## What to do
Write out the listing below exactly, beginning at its first line and ending with the line that contains "Should you be willing to trace the outline of the red".

## Given records
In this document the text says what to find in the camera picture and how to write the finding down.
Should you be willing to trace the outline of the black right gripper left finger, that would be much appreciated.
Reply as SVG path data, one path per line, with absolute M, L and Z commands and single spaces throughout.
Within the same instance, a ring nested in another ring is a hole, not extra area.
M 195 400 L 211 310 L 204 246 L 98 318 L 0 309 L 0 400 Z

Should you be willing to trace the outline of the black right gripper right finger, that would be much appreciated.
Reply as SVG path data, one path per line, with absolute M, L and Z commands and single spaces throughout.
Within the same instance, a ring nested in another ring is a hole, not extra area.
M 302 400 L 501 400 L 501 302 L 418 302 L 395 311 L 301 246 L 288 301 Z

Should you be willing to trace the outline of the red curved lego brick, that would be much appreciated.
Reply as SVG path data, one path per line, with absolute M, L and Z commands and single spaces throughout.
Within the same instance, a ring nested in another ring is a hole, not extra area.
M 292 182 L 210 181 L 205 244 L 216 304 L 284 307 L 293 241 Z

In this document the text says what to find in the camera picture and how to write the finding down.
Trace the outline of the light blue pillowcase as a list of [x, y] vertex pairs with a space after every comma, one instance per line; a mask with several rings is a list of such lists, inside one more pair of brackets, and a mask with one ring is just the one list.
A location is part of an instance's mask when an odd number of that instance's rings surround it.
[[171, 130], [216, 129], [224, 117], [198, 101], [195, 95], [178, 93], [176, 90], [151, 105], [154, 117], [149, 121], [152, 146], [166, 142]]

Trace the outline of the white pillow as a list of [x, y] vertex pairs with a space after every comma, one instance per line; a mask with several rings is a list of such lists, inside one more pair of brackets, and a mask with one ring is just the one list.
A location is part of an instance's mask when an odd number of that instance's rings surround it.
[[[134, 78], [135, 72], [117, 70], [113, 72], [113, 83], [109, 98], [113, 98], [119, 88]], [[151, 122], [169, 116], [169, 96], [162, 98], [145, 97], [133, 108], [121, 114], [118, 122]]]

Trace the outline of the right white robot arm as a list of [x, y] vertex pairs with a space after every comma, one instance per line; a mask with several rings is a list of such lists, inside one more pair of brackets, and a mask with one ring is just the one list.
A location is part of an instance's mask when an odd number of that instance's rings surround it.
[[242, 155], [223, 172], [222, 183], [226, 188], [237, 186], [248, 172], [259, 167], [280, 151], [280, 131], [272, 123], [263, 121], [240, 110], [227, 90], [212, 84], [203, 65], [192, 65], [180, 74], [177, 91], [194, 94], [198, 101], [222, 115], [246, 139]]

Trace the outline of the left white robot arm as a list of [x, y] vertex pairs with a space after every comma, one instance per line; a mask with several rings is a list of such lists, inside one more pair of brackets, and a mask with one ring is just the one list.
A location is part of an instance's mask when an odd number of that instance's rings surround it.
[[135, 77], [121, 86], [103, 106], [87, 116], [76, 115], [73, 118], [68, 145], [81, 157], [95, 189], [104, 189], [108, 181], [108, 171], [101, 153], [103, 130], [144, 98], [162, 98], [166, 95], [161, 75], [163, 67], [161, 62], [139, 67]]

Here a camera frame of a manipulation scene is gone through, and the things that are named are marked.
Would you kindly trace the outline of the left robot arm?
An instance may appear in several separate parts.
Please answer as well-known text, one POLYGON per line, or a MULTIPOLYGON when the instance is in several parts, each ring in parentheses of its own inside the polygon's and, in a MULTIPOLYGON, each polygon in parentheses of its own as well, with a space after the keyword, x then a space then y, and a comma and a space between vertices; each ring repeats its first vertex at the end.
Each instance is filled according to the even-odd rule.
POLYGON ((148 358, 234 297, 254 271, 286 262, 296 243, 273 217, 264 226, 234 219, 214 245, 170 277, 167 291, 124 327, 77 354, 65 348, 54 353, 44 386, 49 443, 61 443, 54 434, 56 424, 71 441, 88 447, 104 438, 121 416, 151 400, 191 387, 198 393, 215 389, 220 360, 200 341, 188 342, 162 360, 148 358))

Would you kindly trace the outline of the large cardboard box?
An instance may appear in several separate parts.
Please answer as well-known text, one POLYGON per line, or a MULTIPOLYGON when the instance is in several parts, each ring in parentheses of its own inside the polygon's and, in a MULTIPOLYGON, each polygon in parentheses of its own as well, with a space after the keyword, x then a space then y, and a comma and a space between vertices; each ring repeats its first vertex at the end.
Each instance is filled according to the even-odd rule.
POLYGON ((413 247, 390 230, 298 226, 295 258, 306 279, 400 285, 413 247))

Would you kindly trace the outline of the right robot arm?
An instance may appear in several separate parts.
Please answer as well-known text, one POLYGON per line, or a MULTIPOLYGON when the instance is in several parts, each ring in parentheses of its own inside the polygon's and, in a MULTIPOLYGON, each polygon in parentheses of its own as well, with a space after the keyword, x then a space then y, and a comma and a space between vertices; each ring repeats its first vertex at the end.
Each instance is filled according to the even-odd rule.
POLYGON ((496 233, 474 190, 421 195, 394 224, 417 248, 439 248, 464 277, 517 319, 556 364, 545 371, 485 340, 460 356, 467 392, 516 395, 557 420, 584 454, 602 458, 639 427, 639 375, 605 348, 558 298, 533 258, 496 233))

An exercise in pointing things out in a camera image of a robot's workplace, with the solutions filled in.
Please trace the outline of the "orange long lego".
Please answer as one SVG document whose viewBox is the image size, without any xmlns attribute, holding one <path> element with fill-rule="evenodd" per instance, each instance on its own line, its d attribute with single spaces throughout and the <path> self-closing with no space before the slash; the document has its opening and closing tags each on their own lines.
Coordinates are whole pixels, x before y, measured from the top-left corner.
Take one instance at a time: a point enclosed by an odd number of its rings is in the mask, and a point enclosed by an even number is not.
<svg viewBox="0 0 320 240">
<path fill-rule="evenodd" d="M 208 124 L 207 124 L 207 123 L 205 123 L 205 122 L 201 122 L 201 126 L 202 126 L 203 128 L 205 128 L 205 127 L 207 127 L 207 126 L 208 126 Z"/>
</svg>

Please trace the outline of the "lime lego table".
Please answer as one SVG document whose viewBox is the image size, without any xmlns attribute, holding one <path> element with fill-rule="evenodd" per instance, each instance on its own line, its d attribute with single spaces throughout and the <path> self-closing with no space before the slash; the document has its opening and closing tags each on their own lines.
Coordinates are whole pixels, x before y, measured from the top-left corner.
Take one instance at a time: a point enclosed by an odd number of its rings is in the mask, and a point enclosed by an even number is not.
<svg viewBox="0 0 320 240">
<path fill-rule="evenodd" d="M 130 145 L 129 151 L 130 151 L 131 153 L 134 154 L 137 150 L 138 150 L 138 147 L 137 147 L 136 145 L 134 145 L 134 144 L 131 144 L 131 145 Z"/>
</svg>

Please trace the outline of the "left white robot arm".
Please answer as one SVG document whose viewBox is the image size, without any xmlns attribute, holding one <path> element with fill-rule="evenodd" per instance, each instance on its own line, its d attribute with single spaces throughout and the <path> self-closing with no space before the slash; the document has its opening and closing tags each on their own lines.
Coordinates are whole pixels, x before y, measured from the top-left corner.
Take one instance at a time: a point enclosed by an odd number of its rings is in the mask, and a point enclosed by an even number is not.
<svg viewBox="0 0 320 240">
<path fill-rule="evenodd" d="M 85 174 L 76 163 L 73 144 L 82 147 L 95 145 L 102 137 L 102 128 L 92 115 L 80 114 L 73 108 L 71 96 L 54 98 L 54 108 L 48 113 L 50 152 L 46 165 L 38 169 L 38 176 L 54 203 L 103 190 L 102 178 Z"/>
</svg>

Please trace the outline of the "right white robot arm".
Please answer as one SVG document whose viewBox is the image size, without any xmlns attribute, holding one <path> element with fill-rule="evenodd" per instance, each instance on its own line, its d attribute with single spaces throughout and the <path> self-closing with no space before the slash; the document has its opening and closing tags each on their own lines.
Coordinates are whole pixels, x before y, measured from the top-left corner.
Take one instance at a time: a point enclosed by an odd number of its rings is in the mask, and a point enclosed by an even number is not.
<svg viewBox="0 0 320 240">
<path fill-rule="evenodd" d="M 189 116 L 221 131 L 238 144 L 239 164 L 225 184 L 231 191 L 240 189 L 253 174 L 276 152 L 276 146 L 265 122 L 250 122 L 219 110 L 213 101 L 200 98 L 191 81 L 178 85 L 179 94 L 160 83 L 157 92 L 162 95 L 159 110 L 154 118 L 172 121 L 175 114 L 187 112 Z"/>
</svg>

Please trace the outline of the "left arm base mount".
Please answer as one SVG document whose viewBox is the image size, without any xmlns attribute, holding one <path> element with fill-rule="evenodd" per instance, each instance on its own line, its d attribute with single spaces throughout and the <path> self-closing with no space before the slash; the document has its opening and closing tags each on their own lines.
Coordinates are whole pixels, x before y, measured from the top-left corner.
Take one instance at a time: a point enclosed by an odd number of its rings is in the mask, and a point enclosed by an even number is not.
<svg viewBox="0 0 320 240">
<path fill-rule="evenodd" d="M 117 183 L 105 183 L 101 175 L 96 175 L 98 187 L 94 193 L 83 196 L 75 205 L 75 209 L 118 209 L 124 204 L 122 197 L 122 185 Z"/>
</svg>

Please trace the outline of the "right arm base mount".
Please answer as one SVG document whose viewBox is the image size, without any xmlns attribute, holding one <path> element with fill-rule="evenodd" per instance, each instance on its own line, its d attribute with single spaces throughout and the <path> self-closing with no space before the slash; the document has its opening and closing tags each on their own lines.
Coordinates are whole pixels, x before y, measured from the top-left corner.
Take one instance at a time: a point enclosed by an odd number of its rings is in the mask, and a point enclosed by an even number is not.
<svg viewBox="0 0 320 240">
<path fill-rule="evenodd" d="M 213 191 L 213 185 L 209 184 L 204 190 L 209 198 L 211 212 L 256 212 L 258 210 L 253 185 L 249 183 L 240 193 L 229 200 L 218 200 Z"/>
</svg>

## Solution
In this document the text says what to find in the camera picture and how to write the finding down.
Should you be willing to trace the outline of the black right gripper left finger, that would be much appreciated.
Reply as SVG path data, one path per line, with absolute M, L and Z commands and single spaces throughout.
Within the same instance, a ring nested in another ring is a hole, not extra area.
M 195 400 L 211 310 L 204 246 L 98 318 L 0 309 L 0 400 Z

Should you be willing to trace the outline of the black right gripper right finger, that would be much appreciated.
Reply as SVG path data, one path per line, with absolute M, L and Z commands and single spaces throughout.
Within the same instance, a ring nested in another ring is a hole, not extra area.
M 302 400 L 501 400 L 501 302 L 418 302 L 395 311 L 301 246 L 288 301 Z

Should you be willing to trace the outline of the red curved lego brick, that would be much appreciated.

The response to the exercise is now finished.